There’s a possibility, for example, that some old poems show two lines whose final words have similar rimes but no longer rhyme, and conclude that under an older pronunciation those rimes rhymed. But it sure doesn’t look like he’s advancing that argument. (And neither am I, FTR, since I’ve no goddamned idea whether it’s true).

I’m going to suggest his defense of “rime” as used in the Ancient Mariner was mostly meant tongue in cheek. Jumping to citing LeAnn Rimes’ name pretty well proves that.

And his “a educated guess” was a simple typo. It was bad luck to but both in the same post.

One of the problems with having developed a reputation as a thorough jerk is that even when you’re not people still score you that way.

Conversely, I’ve posted a few jerky things, mostly late an night, that got more of a pass than they probably deserved when viewed in isolation.

As the saying goes:

On the internet nobody knows if you’re a dog. Everybody knows if you’re an ass.

Woof! :wink:

“Onset and rime” is an interesting point that I wasn’t aware of. Of course there is zero chance that this jackass was aware of it either, or was here or at any other time ever trying to say anything nuanced. After all, this is the linguistic “expert” who tells us that the quote “Rimes burst on the music scene in the mid-90s” means that lyrics started rhyming for the first time in the 90s, or something, and thus vindicates his spelling. His other cites are equally asinine, but his misreading of a quote about LeAnn Rimes is a new wonder of clueless jackassery.

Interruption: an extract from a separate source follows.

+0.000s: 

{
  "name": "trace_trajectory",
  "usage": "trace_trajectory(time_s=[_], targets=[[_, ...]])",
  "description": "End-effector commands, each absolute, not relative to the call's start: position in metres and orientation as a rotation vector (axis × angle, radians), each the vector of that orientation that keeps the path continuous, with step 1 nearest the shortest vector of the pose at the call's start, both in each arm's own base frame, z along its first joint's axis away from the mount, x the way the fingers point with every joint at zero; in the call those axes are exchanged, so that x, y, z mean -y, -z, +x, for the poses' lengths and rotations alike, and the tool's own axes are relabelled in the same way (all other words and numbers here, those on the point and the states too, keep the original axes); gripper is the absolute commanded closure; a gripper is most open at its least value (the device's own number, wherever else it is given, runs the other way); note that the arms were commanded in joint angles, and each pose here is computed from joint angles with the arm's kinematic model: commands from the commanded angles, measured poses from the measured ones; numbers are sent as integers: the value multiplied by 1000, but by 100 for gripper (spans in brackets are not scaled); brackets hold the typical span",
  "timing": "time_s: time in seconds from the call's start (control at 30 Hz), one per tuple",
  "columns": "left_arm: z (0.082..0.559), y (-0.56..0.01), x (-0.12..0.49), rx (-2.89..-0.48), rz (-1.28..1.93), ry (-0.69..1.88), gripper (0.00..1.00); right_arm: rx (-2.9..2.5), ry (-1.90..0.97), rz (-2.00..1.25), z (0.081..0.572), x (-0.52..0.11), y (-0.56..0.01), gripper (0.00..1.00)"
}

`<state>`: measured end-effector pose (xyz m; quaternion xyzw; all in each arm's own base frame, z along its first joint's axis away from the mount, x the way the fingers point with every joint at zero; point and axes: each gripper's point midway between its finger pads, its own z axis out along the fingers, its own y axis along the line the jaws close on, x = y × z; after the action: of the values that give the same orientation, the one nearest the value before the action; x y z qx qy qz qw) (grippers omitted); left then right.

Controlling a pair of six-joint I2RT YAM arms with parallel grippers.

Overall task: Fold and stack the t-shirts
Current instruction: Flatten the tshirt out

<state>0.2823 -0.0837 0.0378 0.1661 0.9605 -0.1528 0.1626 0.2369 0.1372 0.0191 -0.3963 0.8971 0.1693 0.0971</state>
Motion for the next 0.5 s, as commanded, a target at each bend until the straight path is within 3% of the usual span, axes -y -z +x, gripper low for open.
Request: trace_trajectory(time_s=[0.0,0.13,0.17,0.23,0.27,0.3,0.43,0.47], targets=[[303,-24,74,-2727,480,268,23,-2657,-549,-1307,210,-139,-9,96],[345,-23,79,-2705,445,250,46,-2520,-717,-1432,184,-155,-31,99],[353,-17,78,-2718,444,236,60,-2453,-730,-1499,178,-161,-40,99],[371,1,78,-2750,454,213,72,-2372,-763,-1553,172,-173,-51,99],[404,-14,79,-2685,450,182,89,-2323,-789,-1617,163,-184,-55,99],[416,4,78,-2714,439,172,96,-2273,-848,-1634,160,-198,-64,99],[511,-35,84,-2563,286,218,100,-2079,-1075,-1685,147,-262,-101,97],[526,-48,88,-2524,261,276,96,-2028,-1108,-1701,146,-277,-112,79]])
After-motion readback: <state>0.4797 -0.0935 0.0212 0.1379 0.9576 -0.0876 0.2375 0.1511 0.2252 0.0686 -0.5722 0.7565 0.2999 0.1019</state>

To be clear, in response to this and to the comment by @naita, I’m not disputing the suggestion that old poetry may give us clues about historical pronunciations. It’s DrDeth’s insistence on writing “rime”, which parallels his persistent use of “enuf” and refusal to ever use the article “an” that is really tantamount to trolling because he knows how annoying it is (though he obviously doesn’t know how stupid it is). He then suggests that we should consult with an eighteenth century poet if we don’t like his spelling of “rime”.

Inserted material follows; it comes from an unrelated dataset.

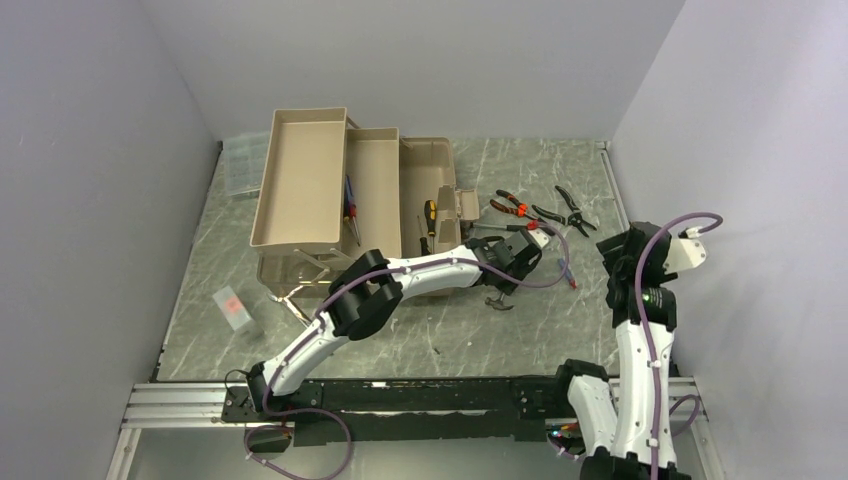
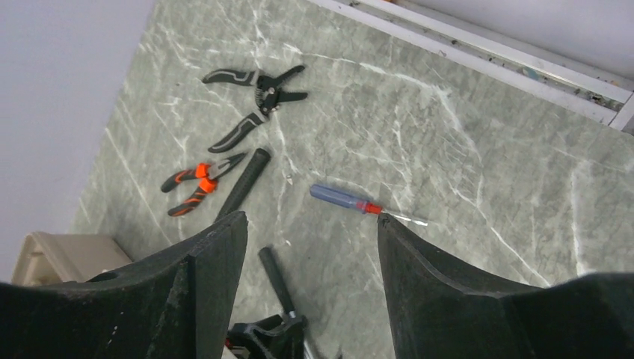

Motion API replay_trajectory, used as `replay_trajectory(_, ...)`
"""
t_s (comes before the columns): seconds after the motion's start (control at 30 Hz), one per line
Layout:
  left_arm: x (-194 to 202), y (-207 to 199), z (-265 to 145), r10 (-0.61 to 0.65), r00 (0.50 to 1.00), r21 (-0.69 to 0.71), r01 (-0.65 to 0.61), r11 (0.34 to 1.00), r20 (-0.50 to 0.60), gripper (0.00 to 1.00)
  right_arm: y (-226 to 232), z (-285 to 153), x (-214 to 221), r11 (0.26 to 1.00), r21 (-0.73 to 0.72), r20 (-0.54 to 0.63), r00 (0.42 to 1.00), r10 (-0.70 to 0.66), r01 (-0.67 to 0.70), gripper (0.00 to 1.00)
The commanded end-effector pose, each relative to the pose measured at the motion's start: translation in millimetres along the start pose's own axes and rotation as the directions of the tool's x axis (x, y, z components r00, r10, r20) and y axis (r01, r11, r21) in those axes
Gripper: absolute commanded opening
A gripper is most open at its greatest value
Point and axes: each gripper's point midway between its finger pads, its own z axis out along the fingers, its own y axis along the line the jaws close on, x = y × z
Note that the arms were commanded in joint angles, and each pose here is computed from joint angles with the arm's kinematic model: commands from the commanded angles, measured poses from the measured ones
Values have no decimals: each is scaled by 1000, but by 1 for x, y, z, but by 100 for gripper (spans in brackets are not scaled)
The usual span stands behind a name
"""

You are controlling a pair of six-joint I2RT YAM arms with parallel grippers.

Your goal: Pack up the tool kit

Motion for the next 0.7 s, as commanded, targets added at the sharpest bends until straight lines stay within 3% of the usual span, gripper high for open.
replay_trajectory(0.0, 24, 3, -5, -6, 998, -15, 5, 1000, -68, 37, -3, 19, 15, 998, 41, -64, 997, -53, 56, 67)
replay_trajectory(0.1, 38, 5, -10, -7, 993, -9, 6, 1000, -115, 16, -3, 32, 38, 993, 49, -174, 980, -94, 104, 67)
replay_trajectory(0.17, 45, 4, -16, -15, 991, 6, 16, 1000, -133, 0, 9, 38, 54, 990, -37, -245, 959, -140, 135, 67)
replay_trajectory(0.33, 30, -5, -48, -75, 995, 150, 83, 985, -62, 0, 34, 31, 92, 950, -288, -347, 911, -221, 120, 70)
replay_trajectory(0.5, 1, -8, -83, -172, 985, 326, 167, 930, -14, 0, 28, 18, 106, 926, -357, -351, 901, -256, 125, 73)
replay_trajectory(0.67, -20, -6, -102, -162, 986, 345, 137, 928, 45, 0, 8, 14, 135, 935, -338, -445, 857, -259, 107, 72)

Incidentally, his invitation to consult with Coleridge about spelling is doubly idiotic because some of the spelling in Ancient Mariner was intentionally archaic even in Coleridge’s time, “rhyme” having come into use at some point in the Modern English period, probably well over 150 years or more before Coleridge wrote the famous poem. But “rime” here provides for multiple levels of meaning as well as creating a sense of antiquity: “rime” as in the rhymes of the poem, and “rime” as in the wind-driven frost that forms on the ship in the Antarctic fog, and by extension, the metaphorical rime on the soul of the Ancient Mariner.

Woof! woof! Wag~

No, I’m afraid you’re being much too charitable. This thread is evidence that DrDeth really is that stupid, as unbelievable as it may seem. This is pretty clear if you look at the evidence more carefully. To be fair, you can hardly be blamed for thinking “nobody could possibly be that stupid”, but sadly, you would be wrong. And no, “a educated guess” was most decidedly not a typo. His total rejection of the use of “an” under any circumstances is one of his trademark trolling tactics, just like “enuf”. In his delusional moronic mind, this is somehow “clever”.